【読み切り版】私の主人は偏食家
この私、ジウ・ホリィの主人はそれはお美しいお方である。
彼の元で侍女として働き始めて早三年が経過するが、この三年間というもの、一度たりともその認識が間違っていると感じたことはない。むしろ毎日更新中と言ってもいいくらいである。
我が主人である旦那様は、きらつくプラチナブロンドの髪を後ろへと撫でつけ、ピジョンブラッドと謳われる最高級のルビーのような美しい赤い瞳、鼻の下に立派な真白い口ひげをお持ちの、それは素敵な老紳士だ。そう、老紳士。少年でもなく青年でもなく中年でもなく、老年の男性である。だが「なんだ、ジジィか」などと侮るなかれ。そんな不届き者は私が成敗してくれよう。

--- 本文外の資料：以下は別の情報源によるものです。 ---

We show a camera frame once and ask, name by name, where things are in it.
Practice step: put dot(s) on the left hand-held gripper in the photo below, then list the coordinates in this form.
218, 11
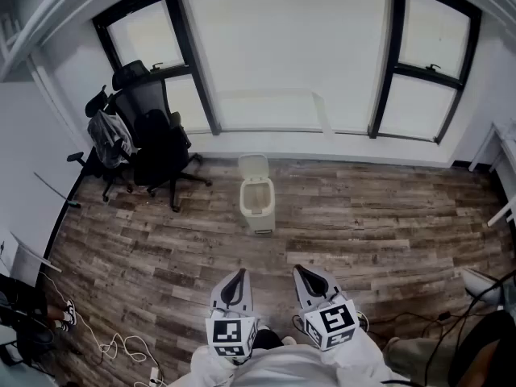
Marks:
230, 333

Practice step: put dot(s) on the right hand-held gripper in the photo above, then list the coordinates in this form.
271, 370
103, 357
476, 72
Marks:
330, 321

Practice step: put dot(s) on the cream plastic trash bin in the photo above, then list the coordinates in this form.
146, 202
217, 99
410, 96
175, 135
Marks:
264, 216

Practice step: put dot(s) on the white plastic container lid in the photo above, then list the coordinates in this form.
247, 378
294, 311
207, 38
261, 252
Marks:
254, 167

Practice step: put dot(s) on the person's left forearm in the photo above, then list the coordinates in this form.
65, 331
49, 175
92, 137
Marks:
205, 369

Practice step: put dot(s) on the person's right forearm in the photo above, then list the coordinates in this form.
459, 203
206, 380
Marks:
359, 357

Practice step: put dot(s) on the person's legs in black trousers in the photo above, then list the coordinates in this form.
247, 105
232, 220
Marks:
268, 339

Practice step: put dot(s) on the person's white shirt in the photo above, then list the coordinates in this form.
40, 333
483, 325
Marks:
282, 367

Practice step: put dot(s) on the white power adapter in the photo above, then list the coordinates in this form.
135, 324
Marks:
154, 375

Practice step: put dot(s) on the black curved chair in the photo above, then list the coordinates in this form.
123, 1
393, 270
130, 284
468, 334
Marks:
463, 349

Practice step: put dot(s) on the white leaning board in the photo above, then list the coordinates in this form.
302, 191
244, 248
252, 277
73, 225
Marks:
36, 252

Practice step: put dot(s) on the grey crumpled cover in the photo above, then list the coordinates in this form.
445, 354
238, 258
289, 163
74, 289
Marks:
109, 135

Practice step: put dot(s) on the black framed window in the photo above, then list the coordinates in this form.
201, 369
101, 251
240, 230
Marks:
387, 95
177, 71

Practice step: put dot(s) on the black mesh chair with headrest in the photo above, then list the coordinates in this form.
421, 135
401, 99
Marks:
137, 99

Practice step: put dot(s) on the white desk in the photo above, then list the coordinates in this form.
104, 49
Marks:
506, 151

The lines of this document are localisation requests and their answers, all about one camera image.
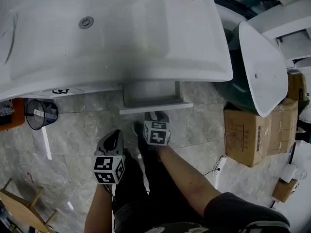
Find white drawer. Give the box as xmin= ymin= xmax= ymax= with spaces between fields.
xmin=118 ymin=81 xmax=194 ymax=116

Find dark window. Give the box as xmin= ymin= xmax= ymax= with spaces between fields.
xmin=208 ymin=0 xmax=282 ymax=21

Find white power strip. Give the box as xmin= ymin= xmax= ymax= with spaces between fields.
xmin=213 ymin=155 xmax=228 ymax=176

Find large taped cardboard box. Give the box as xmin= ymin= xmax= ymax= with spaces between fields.
xmin=223 ymin=98 xmax=299 ymax=167

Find person's right forearm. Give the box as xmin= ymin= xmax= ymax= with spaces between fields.
xmin=157 ymin=145 xmax=223 ymax=218

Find person's left forearm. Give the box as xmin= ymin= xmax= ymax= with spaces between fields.
xmin=84 ymin=183 xmax=115 ymax=233

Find metal sink drain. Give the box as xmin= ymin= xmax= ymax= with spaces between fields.
xmin=78 ymin=16 xmax=95 ymax=30

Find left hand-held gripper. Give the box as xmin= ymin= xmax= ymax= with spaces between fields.
xmin=93 ymin=129 xmax=126 ymax=185

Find white and green bathtub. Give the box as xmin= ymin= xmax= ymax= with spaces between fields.
xmin=218 ymin=20 xmax=289 ymax=118

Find person's black trousers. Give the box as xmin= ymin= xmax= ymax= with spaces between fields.
xmin=113 ymin=139 xmax=175 ymax=218

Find black power strip cable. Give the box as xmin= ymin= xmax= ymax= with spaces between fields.
xmin=203 ymin=167 xmax=221 ymax=177

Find small printed cardboard box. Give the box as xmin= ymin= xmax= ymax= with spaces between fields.
xmin=286 ymin=71 xmax=311 ymax=106

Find black wire waste bin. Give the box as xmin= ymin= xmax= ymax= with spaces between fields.
xmin=25 ymin=99 xmax=59 ymax=131

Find white plastic object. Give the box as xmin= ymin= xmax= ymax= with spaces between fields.
xmin=279 ymin=164 xmax=308 ymax=183

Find person's black shoe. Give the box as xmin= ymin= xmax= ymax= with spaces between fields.
xmin=132 ymin=120 xmax=146 ymax=143

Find wooden chair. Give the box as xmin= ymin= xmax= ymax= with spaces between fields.
xmin=0 ymin=177 xmax=59 ymax=233

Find orange sofa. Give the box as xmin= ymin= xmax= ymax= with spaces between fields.
xmin=0 ymin=98 xmax=26 ymax=132

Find white round dish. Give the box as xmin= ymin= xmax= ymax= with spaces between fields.
xmin=0 ymin=11 xmax=19 ymax=65

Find person's black shirt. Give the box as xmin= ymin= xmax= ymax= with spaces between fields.
xmin=114 ymin=192 xmax=291 ymax=233

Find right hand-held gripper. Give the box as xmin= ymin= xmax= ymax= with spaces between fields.
xmin=143 ymin=111 xmax=171 ymax=151

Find small plain brown box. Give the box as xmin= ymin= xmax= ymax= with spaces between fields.
xmin=271 ymin=178 xmax=300 ymax=203

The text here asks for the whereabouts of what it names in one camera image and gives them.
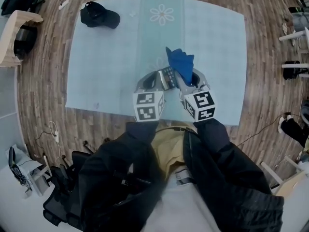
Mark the beige wooden arch stand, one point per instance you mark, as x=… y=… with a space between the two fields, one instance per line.
x=9 y=37

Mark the light wooden desk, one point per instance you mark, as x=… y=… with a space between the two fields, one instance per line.
x=289 y=180

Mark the white desk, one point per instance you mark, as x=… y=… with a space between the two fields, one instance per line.
x=299 y=49

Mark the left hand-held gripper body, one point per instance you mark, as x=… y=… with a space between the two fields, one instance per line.
x=147 y=106

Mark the black mesh office chair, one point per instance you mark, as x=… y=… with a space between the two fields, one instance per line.
x=60 y=197

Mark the white power adapter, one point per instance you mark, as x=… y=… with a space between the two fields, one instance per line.
x=57 y=136

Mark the black bin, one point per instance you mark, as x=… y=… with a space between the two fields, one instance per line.
x=24 y=41

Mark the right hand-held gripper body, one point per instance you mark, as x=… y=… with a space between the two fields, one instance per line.
x=200 y=105

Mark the black calculator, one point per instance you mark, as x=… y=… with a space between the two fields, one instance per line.
x=169 y=77

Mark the white power strip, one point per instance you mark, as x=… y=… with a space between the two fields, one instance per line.
x=64 y=4

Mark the small white side table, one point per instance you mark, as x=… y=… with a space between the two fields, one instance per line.
x=33 y=175

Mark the person's left forearm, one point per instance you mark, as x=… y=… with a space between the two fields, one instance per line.
x=120 y=173

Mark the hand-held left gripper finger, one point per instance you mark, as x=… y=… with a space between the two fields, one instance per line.
x=159 y=81
x=142 y=80

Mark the black cap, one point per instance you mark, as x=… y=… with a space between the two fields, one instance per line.
x=99 y=16

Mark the black bag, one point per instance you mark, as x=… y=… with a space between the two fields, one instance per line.
x=293 y=70

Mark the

旦那様はそれは素晴らしいお方だ。ぴんと細身の背筋を伸ばし、上流階級の貴族としてどこに出ても恥ずかしくない立派な衣装に身を包み、その手にはいつも黒檀製の精緻な細工の施された杖をお持ちになられている。顔には深い皺が刻まれ、彼のお方がこれまで歩まれてきた人生の長さを表しているが、そんな皺の一本一本もまた大変魅力的なお方である。
実年齢は存じ上げないが、かなりのお年を召していらっしゃるに違いない。にも関わらず、いつも柔和な笑顔を浮かべ、余裕を持ち、毅然とした態度を心がけていらっしゃるそのお姿に、私は何度見惚れたことだろう。旦那様は本当にお美しいお方なのである。それは容姿ばかりではなく、その言動、立ち振る舞い、お心の在り様も含めたすべてに言えた話だ。慈悲深く思慮深い旦那様にお仕えできる私はつくづく幸せ者である。
「おはよう、ジウ」
「おはようございます、旦那様」
目尻に皺を刻んだ穏やかな笑みをその整ったお顔に浮かべ、問いかけてくる旦那様に、私はお仕着せのエプロンドレスの裾を持ち上げて一礼した。小鳥の囀りが心地よい朝、今日も今日とて旦那様は大変魅力的である。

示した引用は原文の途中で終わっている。